Based on 439 athletes with similar finish time in Hyrox Women
A word from RoxCoach - Your AI Powered Trainer
Overall Performance:
Laura Mendoza's performance in the 2024 Karlsruhe HYROX race places her in a commendable position, finishing in the top 27% of both the overall participants and her age group. Notably, Laura demonstrated exceptional proficiency in the Burpees Broad Jump, Wall Balls, and Sandbag Lunges, significantly outperforming the average times. However, her total running time was slower than average by 04:02, indicating a stronger inclination towards strength-based challenges over running. The pacing analysis suggests Laura started slower in the initial running segments, which could hint at a more cautious approach or a potential area for pacing strategy improvement. Her profile leans towards a hybrid athlete but with a slight edge in strength exercises over running endurance.
Segments to Improve:
Run Total: Laura's overall running time indicates a need for improved running efficiency and endurance. Incorporating interval training, such as 400 to 800-meter repeats at a challenging pace with equal rest periods, can enhance both speed and cardiovascular capacity. Additionally, tempo runs, where Laura runs at a comfortably hard pace for a sustained period, will help improve her lactate threshold, allowing her to maintain a faster pace for longer durations.
Sled Pull: To improve the Sled Pull time, focusing on both lower body strength and technique is crucial. Exercises like deadlifts, squats, and weighted lunges will build the necessary leg and core strength. Practicing the sled pull with varying weights and focusing on keeping a low, powerful stance can also enhance efficiency in this segment.
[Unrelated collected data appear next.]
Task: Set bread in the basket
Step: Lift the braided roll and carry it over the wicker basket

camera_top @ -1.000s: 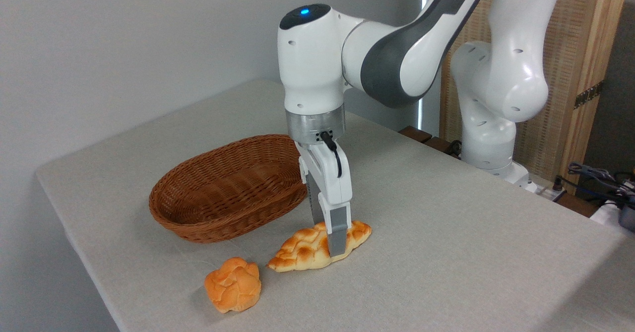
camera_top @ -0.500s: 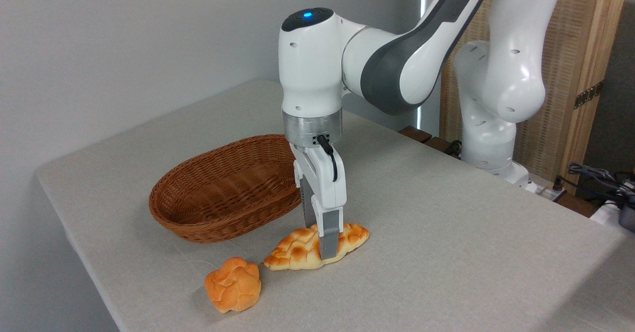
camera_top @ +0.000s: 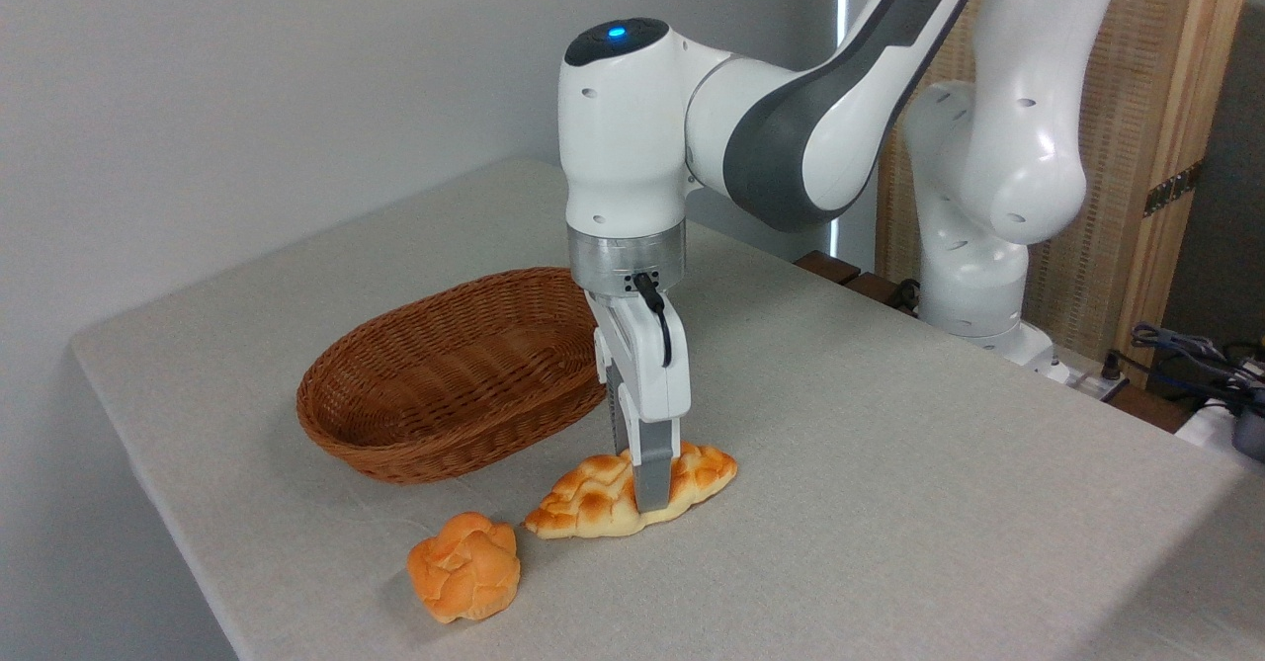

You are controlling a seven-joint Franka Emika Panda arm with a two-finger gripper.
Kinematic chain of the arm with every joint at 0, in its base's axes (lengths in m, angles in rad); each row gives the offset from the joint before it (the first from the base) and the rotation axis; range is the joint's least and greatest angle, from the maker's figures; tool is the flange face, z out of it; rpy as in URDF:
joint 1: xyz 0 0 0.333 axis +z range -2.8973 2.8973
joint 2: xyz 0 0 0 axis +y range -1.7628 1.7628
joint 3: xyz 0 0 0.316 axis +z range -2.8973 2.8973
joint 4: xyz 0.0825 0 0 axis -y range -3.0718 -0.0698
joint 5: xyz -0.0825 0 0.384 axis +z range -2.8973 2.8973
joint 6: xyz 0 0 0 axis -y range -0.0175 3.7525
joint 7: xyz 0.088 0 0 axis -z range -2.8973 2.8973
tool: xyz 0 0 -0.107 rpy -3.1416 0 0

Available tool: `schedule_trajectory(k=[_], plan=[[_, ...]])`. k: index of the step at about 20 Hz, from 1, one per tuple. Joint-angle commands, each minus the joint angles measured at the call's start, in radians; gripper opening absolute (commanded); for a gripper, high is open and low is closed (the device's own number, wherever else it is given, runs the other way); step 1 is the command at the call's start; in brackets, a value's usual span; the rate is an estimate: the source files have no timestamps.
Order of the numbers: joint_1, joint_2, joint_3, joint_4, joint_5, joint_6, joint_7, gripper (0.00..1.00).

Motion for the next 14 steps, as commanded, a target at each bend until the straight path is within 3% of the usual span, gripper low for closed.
schedule_trajectory(k=[1, 4, 11, 14], plan=[[-0.018, -0.001, 0.018, -0.008, 0.013, 0.027, 0.013, 0.37], [-0.018, -0.006, 0.018, -0.004, -0.006, 0.002, 0.008, 0.37], [-0.007, -0.003, 0.018, 0.238, -0.262, -0.323, -0.007, 0.44], [-0.004, -0.003, 0.019, 0.318, -0.317, -0.387, -0.081, 0.44]])
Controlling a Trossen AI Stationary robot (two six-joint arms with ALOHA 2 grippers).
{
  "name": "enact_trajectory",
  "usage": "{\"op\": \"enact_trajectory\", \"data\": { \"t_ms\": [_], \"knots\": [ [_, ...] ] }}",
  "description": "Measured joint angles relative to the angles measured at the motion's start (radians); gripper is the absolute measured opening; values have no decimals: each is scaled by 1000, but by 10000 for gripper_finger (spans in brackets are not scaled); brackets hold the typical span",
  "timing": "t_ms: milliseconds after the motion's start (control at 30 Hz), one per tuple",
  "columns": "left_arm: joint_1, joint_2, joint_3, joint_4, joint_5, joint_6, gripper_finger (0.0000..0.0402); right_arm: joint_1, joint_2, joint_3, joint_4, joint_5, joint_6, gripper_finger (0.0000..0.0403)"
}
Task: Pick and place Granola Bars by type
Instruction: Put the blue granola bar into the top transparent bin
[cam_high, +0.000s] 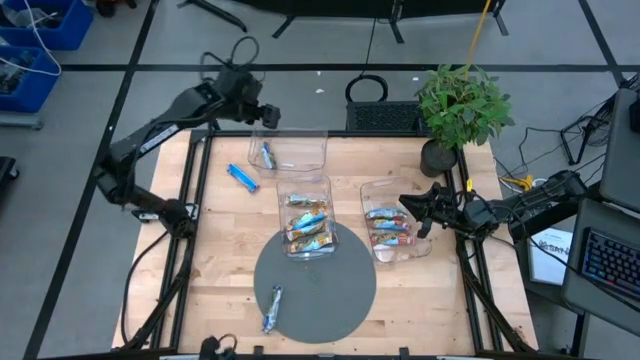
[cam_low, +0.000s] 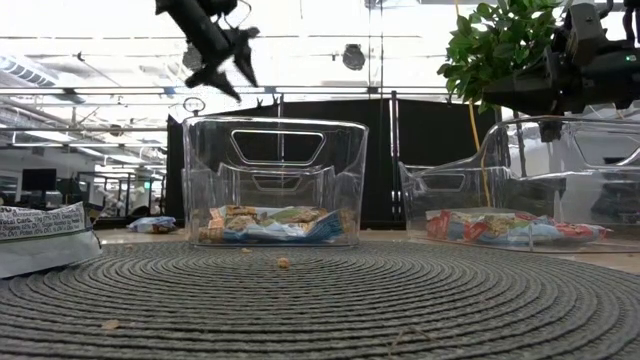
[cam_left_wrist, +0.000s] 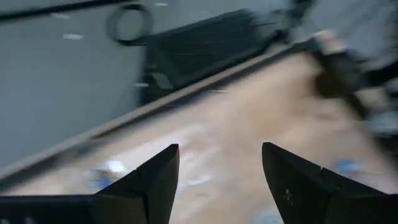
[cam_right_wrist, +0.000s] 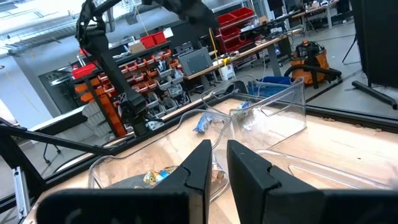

Roxzone: The slightly slower Roxzone time suggests that transition efficiency and overall fitness could be areas for improvement. Circuit training that mimics the race's structure, alternating between strength exercises and short, intense running intervals, can help improve transition times and overall endurance. Practicing quick transitions between exercises in training will also reduce Roxzone times.
Sled Push: To enhance performance in the Sled Push, incorporating more explosive leg exercises such as power cleans, box jumps, and sprint starts can be beneficial. These exercises develop the power and speed required to push the sled more efficiently. Practicing the sled push with a focus on explosive starts and maintaining a consistent, low body position can also improve times.
Ski Erg: Improving Ski Erg times can be achieved by focusing on upper body endurance and technique. Rowing exercises, pull-ups, and long sets on the Ski Erg machine itself, focusing on maintaining a strong, consistent pace, will build the necessary endurance. Technique drills that emphasize proper form and efficient use of the arms and core will also contribute to better performance.
Race Strategies:
Pacing: Laura should work on developing a more strategic pacing plan, especially for the running segments. Starting slightly faster than comfortable in the initial runs and then aiming to maintain a steady pace can prevent time loss in the later stages of the race. Utilizing a running watch to keep track of pace in real-time can aid in this strategy.
Strength and Endurance Balance: Given Laura's strength in exercise-specific challenges, continuing to build on this while also dedicating specific training blocks to running endurance will create a more balanced athlete profile. This approach should include back-to-back training days where strength exercises are followed by long, slow runs to simulate race conditions.
Transition Efficiency: Practicing quick transitions in training, minimizing rest time between exercises, and planning the most efficient routes between stations can shave off valuable seconds from the Roxzone time, improving overall race performance.
By focusing on these targeted areas for improvement and implementing the suggested strategies, Laura Mendoza can significantly enhance her performance in future HYROX races, potentially achieving even higher rankings and better overall times.